- British theatrical poster
- Directed by: Gordon Parry
- Screenplay by: Jack Howells Jay Lewis
- Based on: Final Night by Robert Gaines
- Produced by: Jay Lewis
- Starring: Jack Hawkins Elizabeth Allan Eva Bartok Derek Farr
- Cinematography: Gilbert Taylor
- Edited by: Bill Lewthwaite
- Music by: Jackie Brown
- Production company: Jay Lewis Productions
- Distributed by: British Lion Films
- Release date: 20 January 1954;
- Running time: 99 minutes
- Country: United Kingdom
- Language: English
- Box office: £132,269 (UK)

= Front Page Story =

1954 film

Front Page Story (also known as Behind the Headlines) is a 1954 British drama film directed by Gordon Parry and starring Jack Hawkins, Elizabeth Allan and Eva Bartok.

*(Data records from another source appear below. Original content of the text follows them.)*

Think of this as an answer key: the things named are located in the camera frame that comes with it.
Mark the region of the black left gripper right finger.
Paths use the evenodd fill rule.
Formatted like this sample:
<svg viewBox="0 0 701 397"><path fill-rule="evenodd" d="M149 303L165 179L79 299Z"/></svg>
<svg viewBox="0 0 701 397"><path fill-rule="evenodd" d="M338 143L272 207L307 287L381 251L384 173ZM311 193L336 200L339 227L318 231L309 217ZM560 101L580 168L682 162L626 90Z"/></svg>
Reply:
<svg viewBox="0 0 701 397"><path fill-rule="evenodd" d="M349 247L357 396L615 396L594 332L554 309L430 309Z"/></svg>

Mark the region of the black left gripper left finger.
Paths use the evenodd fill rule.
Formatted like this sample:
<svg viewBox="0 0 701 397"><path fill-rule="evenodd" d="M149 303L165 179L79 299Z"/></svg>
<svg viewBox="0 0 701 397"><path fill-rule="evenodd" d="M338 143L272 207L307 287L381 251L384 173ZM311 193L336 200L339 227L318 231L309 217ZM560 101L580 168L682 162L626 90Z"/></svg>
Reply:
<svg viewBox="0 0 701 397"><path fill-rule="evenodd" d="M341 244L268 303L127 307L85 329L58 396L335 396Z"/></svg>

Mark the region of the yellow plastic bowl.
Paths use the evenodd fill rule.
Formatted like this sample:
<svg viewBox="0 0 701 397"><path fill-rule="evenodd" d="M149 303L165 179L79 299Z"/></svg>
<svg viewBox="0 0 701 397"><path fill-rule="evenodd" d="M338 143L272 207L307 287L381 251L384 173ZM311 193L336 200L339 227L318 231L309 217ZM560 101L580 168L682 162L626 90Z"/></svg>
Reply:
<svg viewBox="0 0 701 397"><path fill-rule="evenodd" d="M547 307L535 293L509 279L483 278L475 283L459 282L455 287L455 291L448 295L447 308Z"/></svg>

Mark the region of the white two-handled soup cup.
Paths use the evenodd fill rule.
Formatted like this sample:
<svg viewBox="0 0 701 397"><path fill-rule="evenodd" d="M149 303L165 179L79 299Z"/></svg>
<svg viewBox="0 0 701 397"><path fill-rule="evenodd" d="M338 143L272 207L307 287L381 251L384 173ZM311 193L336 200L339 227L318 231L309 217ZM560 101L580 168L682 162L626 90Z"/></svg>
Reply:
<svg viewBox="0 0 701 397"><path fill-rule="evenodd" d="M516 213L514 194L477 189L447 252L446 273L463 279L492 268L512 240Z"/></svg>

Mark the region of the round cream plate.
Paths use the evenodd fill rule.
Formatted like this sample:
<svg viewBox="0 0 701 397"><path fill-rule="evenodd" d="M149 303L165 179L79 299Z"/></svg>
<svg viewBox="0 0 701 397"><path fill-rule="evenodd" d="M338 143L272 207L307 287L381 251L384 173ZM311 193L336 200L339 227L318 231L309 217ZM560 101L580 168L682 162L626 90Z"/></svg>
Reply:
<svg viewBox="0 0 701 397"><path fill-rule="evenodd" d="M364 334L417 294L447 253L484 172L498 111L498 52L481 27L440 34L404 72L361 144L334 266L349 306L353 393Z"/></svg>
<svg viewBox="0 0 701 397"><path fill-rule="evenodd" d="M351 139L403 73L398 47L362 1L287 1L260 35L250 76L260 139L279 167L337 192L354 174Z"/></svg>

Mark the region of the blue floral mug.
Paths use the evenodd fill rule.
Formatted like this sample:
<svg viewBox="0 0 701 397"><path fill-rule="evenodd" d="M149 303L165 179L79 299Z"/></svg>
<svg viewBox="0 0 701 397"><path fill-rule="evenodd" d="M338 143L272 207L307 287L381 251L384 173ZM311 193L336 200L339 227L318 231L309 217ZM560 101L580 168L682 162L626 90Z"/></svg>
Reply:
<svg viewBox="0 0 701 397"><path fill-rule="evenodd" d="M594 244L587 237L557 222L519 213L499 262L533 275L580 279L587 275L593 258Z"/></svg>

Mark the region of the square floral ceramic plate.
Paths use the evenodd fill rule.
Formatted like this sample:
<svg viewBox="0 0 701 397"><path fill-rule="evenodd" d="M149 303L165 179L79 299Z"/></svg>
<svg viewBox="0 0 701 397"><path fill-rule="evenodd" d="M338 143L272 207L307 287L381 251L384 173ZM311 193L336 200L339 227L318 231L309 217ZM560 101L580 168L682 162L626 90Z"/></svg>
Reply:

It was written by Jack Howells and Jay Lewis.

==Plot==
Grant is a hard working Fleet Street newspaper editor who refuses to take a long planned holiday with his wife, Susan. Instead, to her annoyance, he stays in his office to deal with a number of urgent stories. These include a family of children evicted from their home when their mother dies, a woman charged with euthanasia, and a drunken ex-reporter tracking down an atomic scientist. They all culminate in the story of a plane crash, after which Grant is shocked to find his wife listed as one of the passengers. He discovers Susan was leaving him and going away with one of his colleagues. But did she take the plane?

==Cast==
- Jack Hawkins as Grant
- Elizabeth Allan as Susan Grant
- Eva Bartok as Mrs. Thorpe
- Derek Farr as Teale
- Michael Goodliffe as Kennedy
- Martin Miller as Dr. Brukmann
- Walter Fitzgerald as Black
- Patricia Marmont as Julie
- Joseph Tomelty as Dan
- Jenny Jones as Jenny
- Stephen Vercoe as Craig
- Helen Haye as Susan's mother
- Michael Howard as Barrow
- John Stuart as Counsel for the Prosecution
- Bruce Beeby as Counsel for the Defence
- Guy Middleton as Gentle
- Ronald Adam as editor
- Henry Mollison as Lester

==Production==
It was shot in black-and-white at Shepperton Studios with some location shooting in London. The film's sets were designed by the art director Arthur Lawson.

==Critical reception==
The Monthly Film Bulletin wrote: "This film, obviously intended to be something more than "just another newspaper story ", attempts to combine some pleasantly caustic comments on the ethics of journalism with several narrative threads concocted by its team of writers, which regrettably fall back on well-worn conventions. The characterisation of Grant would have been more successful, perhaps, if he had been given fewer unnatural responsibilities to bear, although Jack Hawkins carries the part with his customary doggedness. ...The London locations are well used, but Gordon Parry's direction, although conventionally efficient, lacks real drive and style."

The New York Times critic wrote, "there's nothing wrong with the point of this picture. It just doesn't make it well."

TV Guide found it "a lucid look behind the headlines at the people who get out the news."

Radio Times magazine call the film it "cosily dated, but an interesting sign of its times."